▶ Task details: The following data has a line with "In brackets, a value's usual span" and a line with "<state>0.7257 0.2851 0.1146". Write out exactly those lines and all the lines between them.

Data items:
++++++
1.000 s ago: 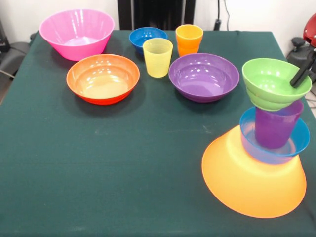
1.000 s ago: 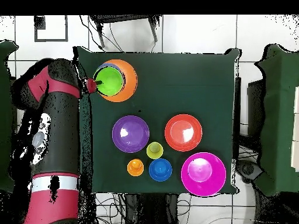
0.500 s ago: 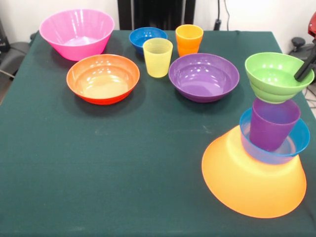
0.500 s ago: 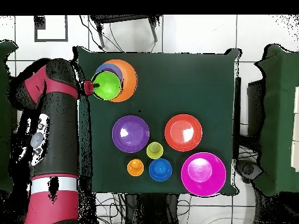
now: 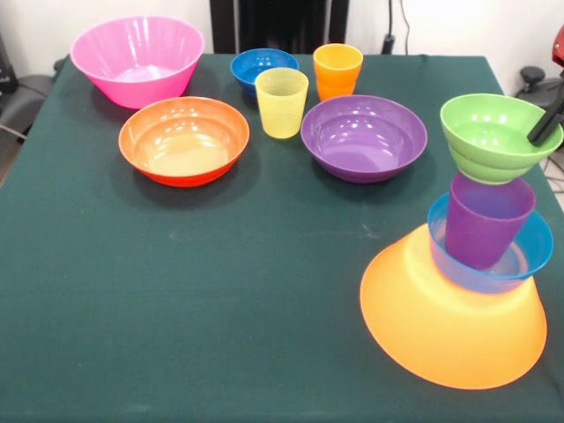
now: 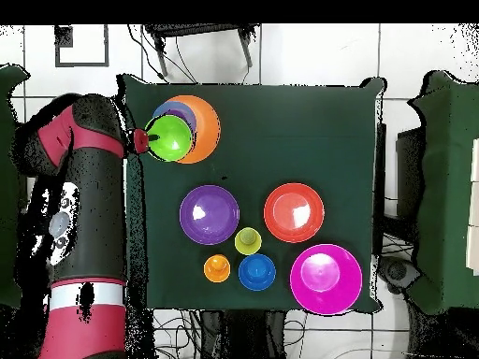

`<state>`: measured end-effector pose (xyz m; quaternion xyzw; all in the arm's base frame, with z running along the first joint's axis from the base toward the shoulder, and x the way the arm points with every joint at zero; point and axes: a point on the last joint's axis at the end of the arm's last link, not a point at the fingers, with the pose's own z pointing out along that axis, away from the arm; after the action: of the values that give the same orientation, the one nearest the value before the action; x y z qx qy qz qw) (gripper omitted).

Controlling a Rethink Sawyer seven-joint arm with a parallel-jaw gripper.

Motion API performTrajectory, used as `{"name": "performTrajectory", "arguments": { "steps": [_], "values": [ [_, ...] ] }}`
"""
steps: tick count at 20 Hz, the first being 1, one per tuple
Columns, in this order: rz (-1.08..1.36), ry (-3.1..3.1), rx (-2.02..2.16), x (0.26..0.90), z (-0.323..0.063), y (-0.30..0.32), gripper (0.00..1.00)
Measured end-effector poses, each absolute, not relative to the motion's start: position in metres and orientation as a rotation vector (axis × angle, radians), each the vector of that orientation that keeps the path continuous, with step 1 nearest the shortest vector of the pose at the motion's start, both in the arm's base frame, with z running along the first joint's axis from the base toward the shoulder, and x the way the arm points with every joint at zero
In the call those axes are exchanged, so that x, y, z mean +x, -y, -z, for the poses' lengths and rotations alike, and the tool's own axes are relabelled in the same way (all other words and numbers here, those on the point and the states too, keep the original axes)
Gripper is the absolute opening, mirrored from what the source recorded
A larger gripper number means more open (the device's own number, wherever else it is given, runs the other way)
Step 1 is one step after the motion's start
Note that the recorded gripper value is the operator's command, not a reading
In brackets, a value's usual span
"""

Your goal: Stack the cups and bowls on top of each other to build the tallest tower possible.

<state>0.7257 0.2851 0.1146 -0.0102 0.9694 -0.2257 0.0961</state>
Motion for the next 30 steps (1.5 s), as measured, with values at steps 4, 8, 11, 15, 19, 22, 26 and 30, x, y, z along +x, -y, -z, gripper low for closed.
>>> {"name": "performTrajectory", "arguments": {
  "steps": [4,8,11,15,19,22,26,30],
  "values": [
    [0.669,-2.872,-0.030,0.726,-0.115,-0.285,0.00],
    [0.669,-2.872,-0.030,0.726,-0.115,-0.285,0.00],
    [0.668,-2.872,-0.030,0.726,-0.115,-0.285,0.00],
    [0.668,-2.871,-0.031,0.726,-0.115,-0.285,0.00],
    [0.662,-2.866,-0.033,0.729,-0.115,-0.288,0.00],
    [0.655,-2.864,-0.036,0.730,-0.115,-0.290,0.00],
    [0.642,-2.859,-0.039,0.733,-0.116,-0.295,0.00],
    [0.627,-2.856,-0.041,0.736,-0.116,-0.299,0.00]
  ]
}}
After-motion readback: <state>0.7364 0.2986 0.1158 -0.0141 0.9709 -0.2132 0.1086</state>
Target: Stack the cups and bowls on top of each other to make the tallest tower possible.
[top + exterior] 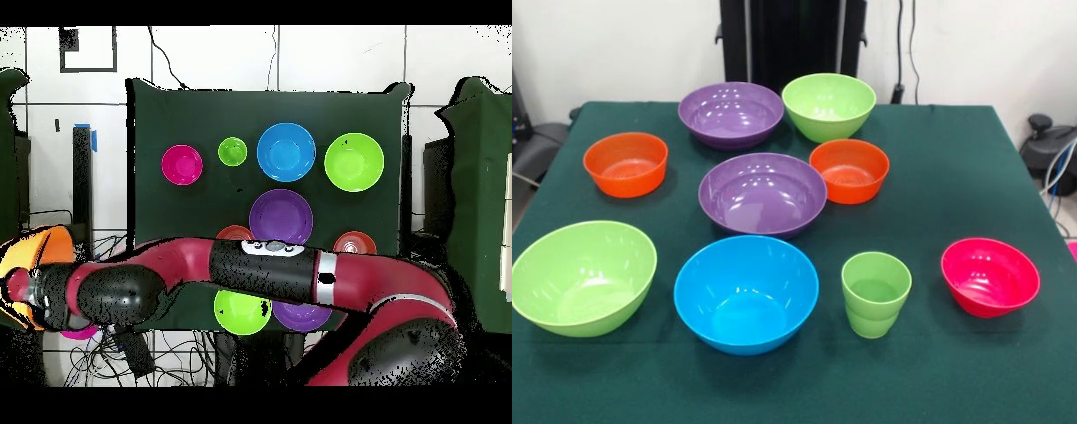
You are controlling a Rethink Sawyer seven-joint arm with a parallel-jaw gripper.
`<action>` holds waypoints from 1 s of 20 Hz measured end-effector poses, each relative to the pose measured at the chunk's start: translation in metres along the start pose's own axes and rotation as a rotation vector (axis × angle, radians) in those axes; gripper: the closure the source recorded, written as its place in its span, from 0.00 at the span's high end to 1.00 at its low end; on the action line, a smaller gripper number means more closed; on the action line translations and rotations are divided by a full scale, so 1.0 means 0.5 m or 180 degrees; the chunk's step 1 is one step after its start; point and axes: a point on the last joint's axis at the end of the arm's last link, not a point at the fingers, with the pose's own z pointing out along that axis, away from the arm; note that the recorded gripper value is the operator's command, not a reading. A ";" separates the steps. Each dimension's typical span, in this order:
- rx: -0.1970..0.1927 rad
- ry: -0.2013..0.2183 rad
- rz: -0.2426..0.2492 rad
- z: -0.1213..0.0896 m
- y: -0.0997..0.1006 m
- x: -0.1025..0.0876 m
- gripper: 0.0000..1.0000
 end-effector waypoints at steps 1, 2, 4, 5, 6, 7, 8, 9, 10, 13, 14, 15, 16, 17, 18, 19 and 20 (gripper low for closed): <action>-0.0020 0.0011 0.0012 -0.011 -0.007 -0.003 0.00; -0.0045 0.0045 0.0028 -0.030 -0.021 -0.006 0.00; -0.0062 0.0087 0.0026 -0.045 -0.035 -0.006 0.00; -0.0065 0.0103 0.0023 -0.049 -0.039 -0.005 0.00; -0.0073 0.0128 0.0018 -0.056 -0.045 -0.003 0.00; -0.0079 0.0141 0.0015 -0.059 -0.049 -0.002 0.00; -0.0091 0.0163 0.0009 -0.064 -0.055 0.000 0.00; -0.0102 0.0187 -0.0001 -0.068 -0.061 0.003 0.00; -0.0113 0.0212 -0.0012 -0.071 -0.067 0.006 0.00; -0.0168 0.0285 -0.0056 -0.078 -0.088 0.017 0.00; -0.0184 0.0301 -0.0066 -0.079 -0.092 0.019 0.00; -0.0213 0.0323 -0.0081 -0.080 -0.099 0.024 0.00; -0.0238 0.0335 -0.0088 -0.080 -0.103 0.026 0.00; -0.0262 0.0347 -0.0092 -0.081 -0.108 0.029 0.00; -0.0297 0.0358 -0.0096 -0.081 -0.115 0.032 0.00; -0.0320 0.0364 -0.0095 -0.081 -0.120 0.034 0.00; -0.0347 0.0369 -0.0093 -0.081 -0.126 0.036 0.00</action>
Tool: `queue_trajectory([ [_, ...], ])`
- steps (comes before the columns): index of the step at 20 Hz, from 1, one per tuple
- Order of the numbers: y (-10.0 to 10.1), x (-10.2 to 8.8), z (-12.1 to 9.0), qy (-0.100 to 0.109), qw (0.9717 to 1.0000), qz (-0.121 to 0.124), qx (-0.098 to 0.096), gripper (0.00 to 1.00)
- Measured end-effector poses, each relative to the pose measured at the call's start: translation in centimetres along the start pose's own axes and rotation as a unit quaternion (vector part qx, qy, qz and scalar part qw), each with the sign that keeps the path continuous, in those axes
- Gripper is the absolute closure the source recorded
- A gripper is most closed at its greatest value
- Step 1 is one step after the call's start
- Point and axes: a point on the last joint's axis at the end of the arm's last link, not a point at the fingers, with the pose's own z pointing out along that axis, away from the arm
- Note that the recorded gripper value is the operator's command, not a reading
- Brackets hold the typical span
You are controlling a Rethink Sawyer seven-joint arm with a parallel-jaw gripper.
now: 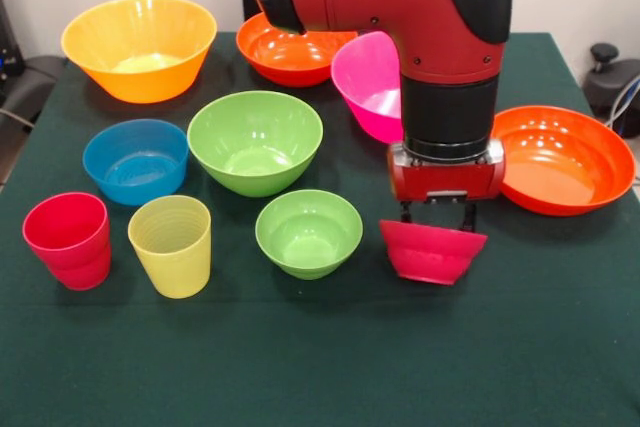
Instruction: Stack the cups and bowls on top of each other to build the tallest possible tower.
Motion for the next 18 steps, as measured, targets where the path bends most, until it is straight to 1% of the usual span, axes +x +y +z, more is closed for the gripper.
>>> queue_trajectory([
  [4, 0.4, -0.8, -0.4, 0.002, 1.0000, -0.003, -0.001, 0.00],
  [12, 0.7, -2.1, -1.2, 0.015, 0.9999, -0.005, -0.002, 0.00],
  [18, 0.6, -3.1, -2.0, 0.006, 1.0000, -0.006, -0.001, 0.00],
])
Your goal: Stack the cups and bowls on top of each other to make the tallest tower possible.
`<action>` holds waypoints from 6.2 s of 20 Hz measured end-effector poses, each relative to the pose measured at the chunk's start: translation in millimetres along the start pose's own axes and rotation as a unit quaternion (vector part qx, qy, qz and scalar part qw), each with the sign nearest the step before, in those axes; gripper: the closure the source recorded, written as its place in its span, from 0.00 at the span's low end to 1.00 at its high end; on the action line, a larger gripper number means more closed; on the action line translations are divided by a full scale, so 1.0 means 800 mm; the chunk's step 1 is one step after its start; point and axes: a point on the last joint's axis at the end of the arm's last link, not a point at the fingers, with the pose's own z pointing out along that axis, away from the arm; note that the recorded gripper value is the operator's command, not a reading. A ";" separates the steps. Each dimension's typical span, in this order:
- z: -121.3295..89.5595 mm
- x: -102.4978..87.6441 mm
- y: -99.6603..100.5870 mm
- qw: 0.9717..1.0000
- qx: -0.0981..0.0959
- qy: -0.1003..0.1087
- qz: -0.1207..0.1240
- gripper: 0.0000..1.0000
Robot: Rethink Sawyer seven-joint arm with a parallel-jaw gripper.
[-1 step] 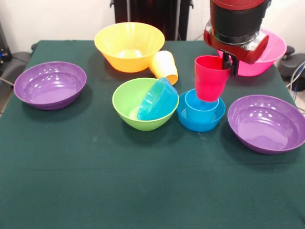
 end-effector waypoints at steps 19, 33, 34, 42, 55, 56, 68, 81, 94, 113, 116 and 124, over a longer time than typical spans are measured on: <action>-0.004 -0.011 -0.035 0.999 0.017 -0.044 -0.024 1.00; 0.059 -0.030 -0.049 0.999 0.020 -0.035 -0.027 1.00; 0.062 -0.029 -0.047 0.999 0.020 -0.033 -0.028 1.00; 0.066 -0.023 -0.039 0.999 0.015 -0.028 -0.034 1.00; 0.064 -0.019 -0.035 0.999 0.015 -0.029 -0.038 1.00; 0.064 -0.019 -0.035 0.999 0.015 -0.029 -0.038 1.00; 0.062 -0.013 -0.029 0.998 0.015 -0.032 -0.042 1.00; 0.043 0.000 -0.013 0.997 0.011 -0.045 -0.054 1.00; 0.033 0.008 -0.006 0.997 0.008 -0.051 -0.059 1.00; 0.099 0.021 -0.030 0.998 0.007 -0.018 -0.055 1.00; 0.115 0.019 -0.029 0.998 -0.006 -0.013 -0.054 1.00; 0.119 0.025 -0.011 0.998 -0.029 -0.014 -0.062 1.00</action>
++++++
▶ Exercise output:
In brackets, a value's usual span
"""

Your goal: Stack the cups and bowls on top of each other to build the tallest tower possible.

<state>0.7257 0.2851 0.1146 -0.0102 0.9694 -0.2257 0.0961</state>

Nothing further is required for this answer.